Portland's "neighborhoods" aren't neighborhoods
The map tells me mine is Hillsdale here in Southwest Portland. Wilson High School and the Hillsdale Town Center are at its core.
But with a population of 7800 and boundaries that separate Hillsdale “neighbors” by as much as three miles, we are living a “neighborhood” fantasy.
Worse, the designation of Portland’s 99 as “neighborhoods” is beyond fantastical, confusing and inexact. It is leaving us grossly unprepared for major natural disasters such as a massive earthquake.
My real neighbors are the folks who live near my house up and down the street. They are people I occasionally chat with and whom I frequently see. I know many of their names, but I should know more.
This is my neighborhood. If it is like yours, it consists of the 20 to 35 people living in roughly 10 to 15 dwellings. If you do the math, the Hillsdale community comprises approximately 300 such neighborhoods.
So where does that leave Hillsdale and Hayhurst, Sunnyside, Belmont, Woodstock, The Pearl and Hawthorne? They are COMMUNITIES, and we should call them exactly that.
The change would free the term “neighborhood” to be used accurately and effectively.
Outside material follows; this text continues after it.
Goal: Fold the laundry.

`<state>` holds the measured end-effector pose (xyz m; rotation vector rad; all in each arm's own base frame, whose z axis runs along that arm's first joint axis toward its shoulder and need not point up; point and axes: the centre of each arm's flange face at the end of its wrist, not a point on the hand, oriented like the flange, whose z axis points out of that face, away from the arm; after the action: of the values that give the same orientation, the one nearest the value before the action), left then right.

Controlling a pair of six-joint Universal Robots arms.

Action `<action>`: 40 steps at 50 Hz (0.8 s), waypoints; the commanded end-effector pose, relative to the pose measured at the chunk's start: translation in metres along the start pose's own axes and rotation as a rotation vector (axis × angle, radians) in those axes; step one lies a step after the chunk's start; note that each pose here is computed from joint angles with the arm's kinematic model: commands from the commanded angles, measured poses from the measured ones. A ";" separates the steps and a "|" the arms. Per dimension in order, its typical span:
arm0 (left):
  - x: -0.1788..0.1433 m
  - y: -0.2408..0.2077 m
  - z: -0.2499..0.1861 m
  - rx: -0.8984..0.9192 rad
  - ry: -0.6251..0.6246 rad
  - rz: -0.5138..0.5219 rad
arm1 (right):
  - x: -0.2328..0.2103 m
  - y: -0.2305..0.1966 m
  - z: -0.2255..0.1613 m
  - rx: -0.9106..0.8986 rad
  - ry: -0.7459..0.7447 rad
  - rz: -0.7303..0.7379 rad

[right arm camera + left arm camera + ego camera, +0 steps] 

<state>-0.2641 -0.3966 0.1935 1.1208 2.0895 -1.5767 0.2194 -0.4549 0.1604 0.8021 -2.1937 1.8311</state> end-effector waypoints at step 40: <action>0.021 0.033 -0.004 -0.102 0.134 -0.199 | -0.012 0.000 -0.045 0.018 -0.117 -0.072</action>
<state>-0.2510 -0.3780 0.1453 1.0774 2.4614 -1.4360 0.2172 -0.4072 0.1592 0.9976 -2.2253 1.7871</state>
When it gets right down to the nitty gritty of organizing for crime watches, emergency preparedness and, yes, block parties, we do it with our neighbors in our true neighborhoods. We do it with people we know well enough to care about as neighbors.
The distinction is vitally important.
Recently I met with one of the co-chairs of Hillsdale’s “Neighborhood Emergency Team (NET).” The team has only 14 members, out of those Hillsdale 7800 residents. The co-chair recently told the Hillsdale Neighborhood Association that Hillsdale NET’s tiny numbers and our large “neighborhood” make “neighborhood-wide” preparedness impossible.
Note the repeated use of the term “neighborhood” above. He and I agreed that the pervasive misuse of the word stands in the way of grassroots organizing in true neighborhoods.
We agreed that if Hillsdale were instead conceived of as “a community” consisting of small, coherent and intra- and inter-connected neighborhoods, organizing for emergencies would be much easier.
Each neighborhood, with its own distinctive place name, would have its own local emergency cache of supplies stored in a centrally located shed. It would provide storage food, medical supplies and an emergency generator. Neighbors would pay for the shed and the supplies. The whole pocket emergency center might come to a couple hundred dollars for each household and would be a visual symbol of the bonds uniting neighbors and their neighborhood.
In January, Portland will have a new mayor. I urge Mayor Hales to put the words “neighborhood” and “neighbors” to proper use for the health and safety of our citizens and our city.
Accordingly, the “Office of Neighborhood Involvement,” which answers to the Mayor, would find that it is suddenly working with real neighborhoods through community organizations called “community associations.” The job of the former “neighborhood associations” would not change, but they would become much more at effective working with and involving a community organized by small, efficient, caring neighborhoods.